▶ TASK STATEMENT:
Here the job is to transcribe the data verbatim while leaving each picture out.

▶ DATA SECTION:

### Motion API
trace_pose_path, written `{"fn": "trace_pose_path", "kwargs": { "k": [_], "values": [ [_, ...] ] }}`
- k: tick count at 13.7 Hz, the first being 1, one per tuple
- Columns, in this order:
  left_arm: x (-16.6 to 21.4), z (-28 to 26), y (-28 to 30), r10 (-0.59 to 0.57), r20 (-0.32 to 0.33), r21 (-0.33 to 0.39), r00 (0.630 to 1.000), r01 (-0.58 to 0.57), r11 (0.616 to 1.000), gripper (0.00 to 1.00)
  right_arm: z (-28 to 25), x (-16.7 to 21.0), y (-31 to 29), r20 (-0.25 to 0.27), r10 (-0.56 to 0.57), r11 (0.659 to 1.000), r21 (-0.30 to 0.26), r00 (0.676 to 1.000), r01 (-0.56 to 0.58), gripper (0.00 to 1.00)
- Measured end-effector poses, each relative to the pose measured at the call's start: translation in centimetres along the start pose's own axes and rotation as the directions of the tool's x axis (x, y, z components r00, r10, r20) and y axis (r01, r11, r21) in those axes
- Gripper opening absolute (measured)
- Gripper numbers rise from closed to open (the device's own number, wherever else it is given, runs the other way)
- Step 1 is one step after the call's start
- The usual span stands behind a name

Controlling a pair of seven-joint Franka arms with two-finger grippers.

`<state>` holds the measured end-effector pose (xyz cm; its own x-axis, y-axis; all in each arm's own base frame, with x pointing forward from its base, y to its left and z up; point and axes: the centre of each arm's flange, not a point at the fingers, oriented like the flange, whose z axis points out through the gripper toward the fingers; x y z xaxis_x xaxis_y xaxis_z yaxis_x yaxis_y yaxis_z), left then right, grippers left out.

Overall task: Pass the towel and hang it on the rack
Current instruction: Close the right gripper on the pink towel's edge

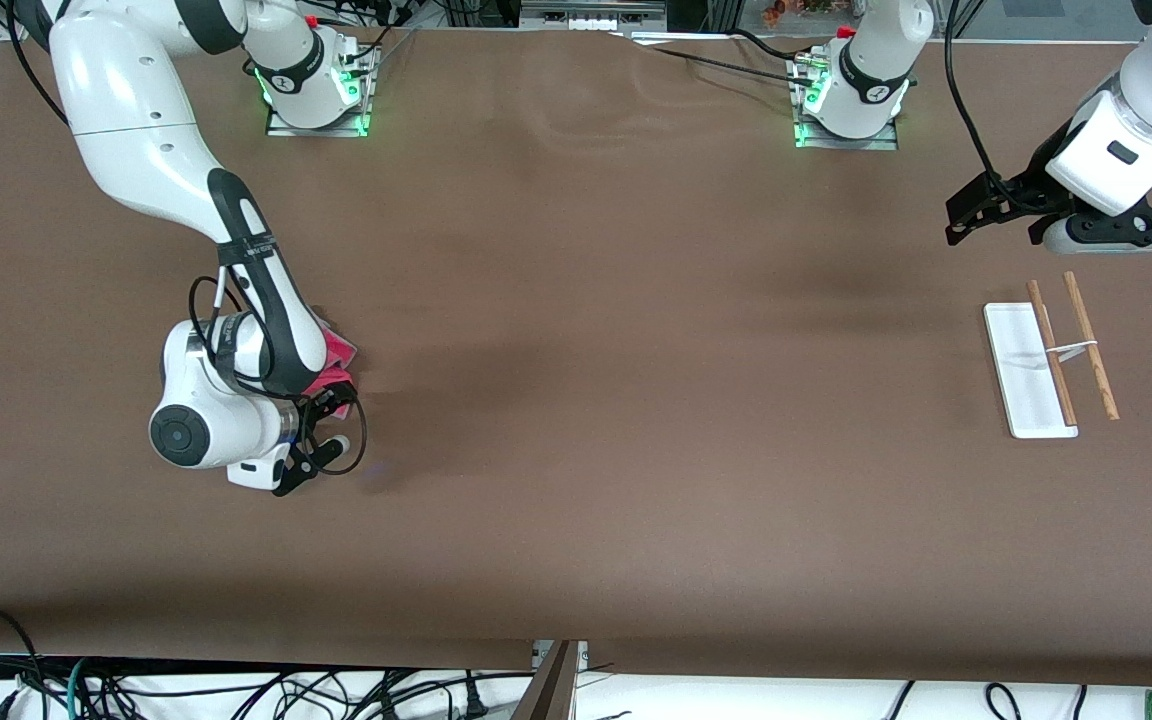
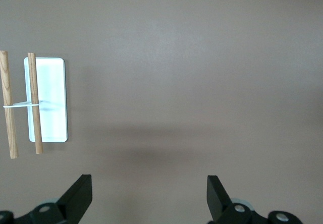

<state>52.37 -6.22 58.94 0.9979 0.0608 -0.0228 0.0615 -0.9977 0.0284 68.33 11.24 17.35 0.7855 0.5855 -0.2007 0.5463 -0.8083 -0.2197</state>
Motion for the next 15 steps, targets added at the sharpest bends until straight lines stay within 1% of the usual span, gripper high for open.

▶ RESPONSE TO THE TASK:
### Motion API
trace_pose_path, written `{"fn": "trace_pose_path", "kwargs": { "k": [_], "values": [ [_, ...] ] }}`
- k: tick count at 13.7 Hz, the first being 1, one per tuple
- Columns, in this order:
  left_arm: x (-16.6 to 21.4), z (-28 to 26), y (-28 to 30), r10 (-0.59 to 0.57), r20 (-0.32 to 0.33), r21 (-0.33 to 0.39), r00 (0.630 to 1.000), r01 (-0.58 to 0.57), r11 (0.616 to 1.000), gripper (0.00 to 1.00)
  right_arm: z (-28 to 25), x (-16.7 to 21.0), y (-31 to 29), r20 (-0.25 to 0.27), r10 (-0.56 to 0.57), r11 (0.659 to 1.000), r21 (-0.30 to 0.26), r00 (0.676 to 1.000), r01 (-0.56 to 0.58), gripper (0.00 to 1.00)
- Measured end-effector poses, each relative to the pose measured at the call's start: translation in centimetres along the start pose's own axes and rotation as the directions of the tool's x axis (x, y, z components r00, r10, r20) and y axis (r01, r11, r21) in those axes
- Gripper opening absolute (measured)
- Gripper numbers rise from closed to open (the device's own number, wherever else it is given, runs the other way)
- Step 1 is one step after the call's start
- The usual span stands behind a name

Controlling a pair of seven-joint Franka arms with two-finger grippers.

`<state>` holds the measured end-effector pose (xyz cm; its own x-axis, y-axis; all in each arm's own base frame, with x pointing forward from its base, y to its left and z up; point and axes: the centre of each arm's flange, not a point at the fingers, oriented like the flange, whose z axis points out through the gripper toward the fingers; x y z xaxis_x xaxis_y xaxis_z yaxis_x yaxis_y yaxis_z), left then right, grippers left out.

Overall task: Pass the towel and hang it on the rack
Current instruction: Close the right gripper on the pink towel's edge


<state>52.37 -6.22 58.94 0.9979 0.0608 -0.0228 0.0615 -0.9977 0.0284 68.33 11.24 17.35 0.7855 0.5855 -0.2007 0.5463 -0.8083 -0.2197</state>
Motion for the next 15 steps, targets added at the sharpest bends until straight lines stay within 1% of the usual span, gripper high for open.

With this, there is nothing more to the exercise.